После электрички мы с нею шли вдоль пшеничного поля, и она танцевала.

Золотое поле пшеницы и солнечное небо над ним – для меня сентиментальный символ времени, когда я был другим– пропитан счастьем, потому что верил в людей. Но люди вокруг были не теми, что сегодня.

«Хгуляй, хлопчик, хгуляй» – малышом забредёшь в первую попавшуюся хату – тебе тарелку сметаны на стол, душистого хлеба, знали, я безпризорный: родители на сложной работе с утра и допоздна – из их непутёвых детей создают людей. Свой заброшен, но любим. «Хгуляй» – значит, будь здесь, с нами.

Господи, дай им всем, людям того времени, покоя на небесах.

Прости меня. Я недостоин того мальчика и тех людей. А сентиментальность – грех.

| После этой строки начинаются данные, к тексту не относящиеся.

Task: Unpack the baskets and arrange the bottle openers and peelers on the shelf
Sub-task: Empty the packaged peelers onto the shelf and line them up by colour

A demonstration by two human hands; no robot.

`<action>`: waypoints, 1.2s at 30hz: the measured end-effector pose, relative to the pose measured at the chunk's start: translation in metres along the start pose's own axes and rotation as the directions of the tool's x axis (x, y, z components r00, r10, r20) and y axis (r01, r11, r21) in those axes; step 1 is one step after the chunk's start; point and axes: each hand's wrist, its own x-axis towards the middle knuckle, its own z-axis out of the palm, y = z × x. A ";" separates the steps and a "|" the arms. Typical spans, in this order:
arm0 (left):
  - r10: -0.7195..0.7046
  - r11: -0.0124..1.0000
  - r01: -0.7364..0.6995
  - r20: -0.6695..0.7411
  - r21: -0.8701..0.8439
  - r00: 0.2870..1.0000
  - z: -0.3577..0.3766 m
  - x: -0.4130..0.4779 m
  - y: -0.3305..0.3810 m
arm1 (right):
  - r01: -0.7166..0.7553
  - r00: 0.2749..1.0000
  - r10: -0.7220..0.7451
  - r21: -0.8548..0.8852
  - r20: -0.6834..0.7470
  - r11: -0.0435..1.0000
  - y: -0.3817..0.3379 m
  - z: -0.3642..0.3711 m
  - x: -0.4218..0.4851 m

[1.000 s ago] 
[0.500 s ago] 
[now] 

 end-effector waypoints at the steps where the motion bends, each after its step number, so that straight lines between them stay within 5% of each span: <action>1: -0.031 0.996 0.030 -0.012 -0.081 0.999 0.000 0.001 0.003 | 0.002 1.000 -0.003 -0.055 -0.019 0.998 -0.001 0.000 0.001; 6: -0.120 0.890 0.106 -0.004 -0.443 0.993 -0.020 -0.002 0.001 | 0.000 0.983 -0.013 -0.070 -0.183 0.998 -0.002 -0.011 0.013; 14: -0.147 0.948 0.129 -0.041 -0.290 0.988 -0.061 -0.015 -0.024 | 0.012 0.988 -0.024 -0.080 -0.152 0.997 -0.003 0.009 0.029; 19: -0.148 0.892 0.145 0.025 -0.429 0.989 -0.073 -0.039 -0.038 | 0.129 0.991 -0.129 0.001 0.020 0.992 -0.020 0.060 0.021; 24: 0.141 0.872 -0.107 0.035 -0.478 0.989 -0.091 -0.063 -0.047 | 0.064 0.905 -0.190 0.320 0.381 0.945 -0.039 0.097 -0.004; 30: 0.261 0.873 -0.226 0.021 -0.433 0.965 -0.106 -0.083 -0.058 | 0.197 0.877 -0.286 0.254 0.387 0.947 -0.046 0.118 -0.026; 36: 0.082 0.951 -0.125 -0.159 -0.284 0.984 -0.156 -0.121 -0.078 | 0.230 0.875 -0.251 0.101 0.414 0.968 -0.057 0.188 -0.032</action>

Пшеничное поле после тюремных городских стен. Вот что меня подвело.

*

Шли в её посёлок. Она танцевала и пела прямо на дороге, на ходу. Танец был её жизнью. Высокая, развитые бёдра. Она танцевала низом. Бёдра вправо – бёдра влево. И пела низким голосом:

 

Мы эхо, мы эхо,

 мы долгое эхо друг друга.

 

Я любовался ею.

Руки венком над головой, свободно раскачивающиеся бёдра…

О, помяни меня в своих молитвах, нимфа.

*

В страсти – природа смеется над нами: заставила нас выполнить своё онтологическое предназначение.

 *

Скушно. Потому что повторение пройденного.

– Она не единственная?

– До была другая.

Продолжать?

 – Да!

– Я прокутил свою жизнь. Страсть, страх остаться без средств, война – в голоде, бюргерская уздечка – долг, ты должен, ты обязан кормить. Значит, нет мощи таланта.

*

Агнец! Какая насмешка! Волк, лев, тигр – вот образы, человека.

*

Да, учёный – с такой серьёзностью в коридорах. Да, мадам. Я неврастеник, бабник, алкоголик. Не ожидали? Смутил вашу невинность? Шли к коллеге, а попали к распутнику? сочувствую, мадам. Но не очень.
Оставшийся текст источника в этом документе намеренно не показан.